Juarez also lost to late-replacement Humberto Soto in what would’ve been another title shot, against In-Jin Chi in 2005 but Chi pulled out.

Why has he received so many opportunities when some fighters never get one?

“With good management,” said Juarez, who is now handled by Golden Boy Promotions. “Not only with good management but also as a fighter. I gave Marco Antonio Barrera a run for his money where I thought I won the first fight and he beat me in the second. I suffered a cut in the first round and went 12 with Marquez. Soto was the better man that day; no one knew much about him.

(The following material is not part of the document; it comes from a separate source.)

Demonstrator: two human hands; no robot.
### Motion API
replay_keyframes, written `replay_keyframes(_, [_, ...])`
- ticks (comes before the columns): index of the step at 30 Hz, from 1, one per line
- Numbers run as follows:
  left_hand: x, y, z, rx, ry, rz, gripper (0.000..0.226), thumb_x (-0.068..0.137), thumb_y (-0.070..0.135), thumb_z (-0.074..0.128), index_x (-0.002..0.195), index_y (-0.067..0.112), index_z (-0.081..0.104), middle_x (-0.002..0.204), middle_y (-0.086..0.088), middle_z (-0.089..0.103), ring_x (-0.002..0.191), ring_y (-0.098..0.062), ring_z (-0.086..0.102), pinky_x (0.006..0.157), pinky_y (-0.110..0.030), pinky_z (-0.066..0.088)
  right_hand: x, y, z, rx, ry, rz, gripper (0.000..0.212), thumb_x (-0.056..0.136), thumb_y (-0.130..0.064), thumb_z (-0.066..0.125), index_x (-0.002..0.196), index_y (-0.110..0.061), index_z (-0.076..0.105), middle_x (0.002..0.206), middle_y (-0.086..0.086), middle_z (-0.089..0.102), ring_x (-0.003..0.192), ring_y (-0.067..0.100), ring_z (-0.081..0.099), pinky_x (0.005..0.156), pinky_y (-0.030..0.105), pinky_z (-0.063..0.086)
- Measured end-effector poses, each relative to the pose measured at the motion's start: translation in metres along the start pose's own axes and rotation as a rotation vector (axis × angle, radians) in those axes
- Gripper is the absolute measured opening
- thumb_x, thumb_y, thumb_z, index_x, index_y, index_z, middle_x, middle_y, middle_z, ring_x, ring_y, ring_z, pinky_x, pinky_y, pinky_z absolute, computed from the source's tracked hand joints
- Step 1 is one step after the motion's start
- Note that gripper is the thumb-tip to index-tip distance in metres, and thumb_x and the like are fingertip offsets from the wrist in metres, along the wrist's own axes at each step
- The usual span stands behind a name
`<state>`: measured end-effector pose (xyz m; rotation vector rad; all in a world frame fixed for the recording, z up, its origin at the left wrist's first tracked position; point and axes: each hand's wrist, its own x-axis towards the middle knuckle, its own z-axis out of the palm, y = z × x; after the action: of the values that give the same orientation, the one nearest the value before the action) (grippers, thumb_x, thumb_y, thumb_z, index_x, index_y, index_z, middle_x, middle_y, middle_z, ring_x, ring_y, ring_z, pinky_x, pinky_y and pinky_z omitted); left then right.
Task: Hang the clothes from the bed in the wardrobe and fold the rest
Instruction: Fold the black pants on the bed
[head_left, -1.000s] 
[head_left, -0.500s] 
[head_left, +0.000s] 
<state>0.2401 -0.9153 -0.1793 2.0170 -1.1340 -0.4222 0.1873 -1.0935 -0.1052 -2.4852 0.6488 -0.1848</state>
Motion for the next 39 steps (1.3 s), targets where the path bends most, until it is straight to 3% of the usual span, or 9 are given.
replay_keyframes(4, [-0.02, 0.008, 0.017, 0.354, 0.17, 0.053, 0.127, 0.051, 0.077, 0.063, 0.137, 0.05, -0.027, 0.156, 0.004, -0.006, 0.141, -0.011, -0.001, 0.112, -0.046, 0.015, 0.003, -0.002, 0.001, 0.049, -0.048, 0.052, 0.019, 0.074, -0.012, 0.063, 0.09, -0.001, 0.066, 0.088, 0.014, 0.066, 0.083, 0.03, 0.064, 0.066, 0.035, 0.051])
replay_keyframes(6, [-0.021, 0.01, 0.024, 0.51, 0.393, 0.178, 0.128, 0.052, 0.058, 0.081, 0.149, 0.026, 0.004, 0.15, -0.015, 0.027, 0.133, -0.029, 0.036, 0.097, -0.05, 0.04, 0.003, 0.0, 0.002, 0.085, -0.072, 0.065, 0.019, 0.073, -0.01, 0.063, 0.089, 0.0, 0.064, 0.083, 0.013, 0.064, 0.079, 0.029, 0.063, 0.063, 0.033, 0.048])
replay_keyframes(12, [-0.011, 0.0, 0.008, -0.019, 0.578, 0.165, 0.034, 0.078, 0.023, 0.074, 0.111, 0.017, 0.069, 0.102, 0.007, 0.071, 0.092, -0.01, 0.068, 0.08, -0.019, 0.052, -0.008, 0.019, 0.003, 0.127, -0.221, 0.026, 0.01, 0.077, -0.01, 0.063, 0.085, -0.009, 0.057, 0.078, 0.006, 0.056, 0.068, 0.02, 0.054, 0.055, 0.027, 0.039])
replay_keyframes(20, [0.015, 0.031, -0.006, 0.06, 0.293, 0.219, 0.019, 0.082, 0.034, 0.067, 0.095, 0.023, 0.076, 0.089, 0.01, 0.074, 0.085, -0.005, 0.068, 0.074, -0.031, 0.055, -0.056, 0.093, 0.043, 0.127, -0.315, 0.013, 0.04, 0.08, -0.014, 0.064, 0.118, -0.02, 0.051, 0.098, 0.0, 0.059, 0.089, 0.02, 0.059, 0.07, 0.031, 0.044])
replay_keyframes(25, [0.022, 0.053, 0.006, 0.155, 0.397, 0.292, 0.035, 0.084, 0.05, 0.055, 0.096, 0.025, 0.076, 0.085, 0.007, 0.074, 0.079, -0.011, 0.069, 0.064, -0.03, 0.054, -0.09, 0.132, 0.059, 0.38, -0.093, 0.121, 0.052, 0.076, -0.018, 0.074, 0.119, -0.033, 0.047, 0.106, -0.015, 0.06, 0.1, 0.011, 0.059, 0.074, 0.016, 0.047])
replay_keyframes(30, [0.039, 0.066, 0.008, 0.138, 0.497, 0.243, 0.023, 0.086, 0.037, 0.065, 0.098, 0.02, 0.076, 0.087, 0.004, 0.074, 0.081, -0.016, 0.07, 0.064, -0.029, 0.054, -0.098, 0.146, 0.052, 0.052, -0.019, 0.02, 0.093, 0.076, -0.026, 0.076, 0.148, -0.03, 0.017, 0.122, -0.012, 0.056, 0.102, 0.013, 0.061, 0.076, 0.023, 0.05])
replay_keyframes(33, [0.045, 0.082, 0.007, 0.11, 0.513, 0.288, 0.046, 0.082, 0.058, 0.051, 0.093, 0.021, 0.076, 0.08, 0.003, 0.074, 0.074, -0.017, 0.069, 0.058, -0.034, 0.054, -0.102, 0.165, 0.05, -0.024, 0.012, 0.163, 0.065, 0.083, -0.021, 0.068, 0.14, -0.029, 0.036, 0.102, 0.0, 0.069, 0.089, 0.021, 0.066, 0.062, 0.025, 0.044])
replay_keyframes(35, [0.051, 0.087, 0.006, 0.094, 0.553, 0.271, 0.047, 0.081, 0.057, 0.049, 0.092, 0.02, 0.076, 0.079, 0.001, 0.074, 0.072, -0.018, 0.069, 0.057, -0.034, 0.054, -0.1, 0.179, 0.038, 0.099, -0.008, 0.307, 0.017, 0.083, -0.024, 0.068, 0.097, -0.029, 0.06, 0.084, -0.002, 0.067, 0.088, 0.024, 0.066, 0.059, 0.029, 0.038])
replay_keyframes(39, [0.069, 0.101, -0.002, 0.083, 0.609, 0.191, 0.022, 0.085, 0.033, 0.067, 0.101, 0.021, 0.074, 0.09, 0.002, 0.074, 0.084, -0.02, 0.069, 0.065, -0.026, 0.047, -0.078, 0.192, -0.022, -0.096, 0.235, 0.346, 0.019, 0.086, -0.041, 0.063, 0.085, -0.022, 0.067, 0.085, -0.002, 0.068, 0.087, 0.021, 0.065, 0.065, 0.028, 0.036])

“ÔǪ I can say I fought the best fighters out there; I never ducked anybody. And I was never dominated where I can say they were better than me. If I fought the opponents I lost to again, I feel I could beat them.”

That said, Juarez will be the underdog against the slick-boxing Indonesian on June 27.

John said he hadn’t trained for nine days leading up to their first fight because of flu symptoms yet should’ve received the decision, according to many observers. He is healthy for this fight, which could leave Juarez frustrated again.

“This time Chris is going to be a lot more confident in his fitness,” said his trainer/manager, Craig Christian.

Still, Juarez is confident. He certainly is motivated.

“I feel my career will not be complete until l win world title,” he said. “I feel very fortunate, very blessed to have another opportunity. You never know if you’ll get another one. I need to make the best of it and come out with a win.”

Maidana ended up as Ortiz’s opponent for the interim WBA junior welterweight title because unbeaten New Yorker Dmitry Salita, expecting to face the winner of the Andreas Kotelnik-Amir Khan fight for the title, turned down the fight.

Thus, Maidana stepped in and could reclaim his momentum – and possibly set himself up with another title shot — with a victory.

The hard-punching Argentine, who will be fighting in the U.S. for the first time, said the close fight against Kotelnik – in the Russian’s adopted country of Germany – justifies the opportunity he’s receiving on June 27.

“The (Kotelnik) fight was very close, very competitive,” Maidana said through an interpreter. “Some people booed the result. I think that’s why I deserve another chance. ÔǪ Honestly, I feel very happy.”

So does Juarez. They both understand how fortunate they are.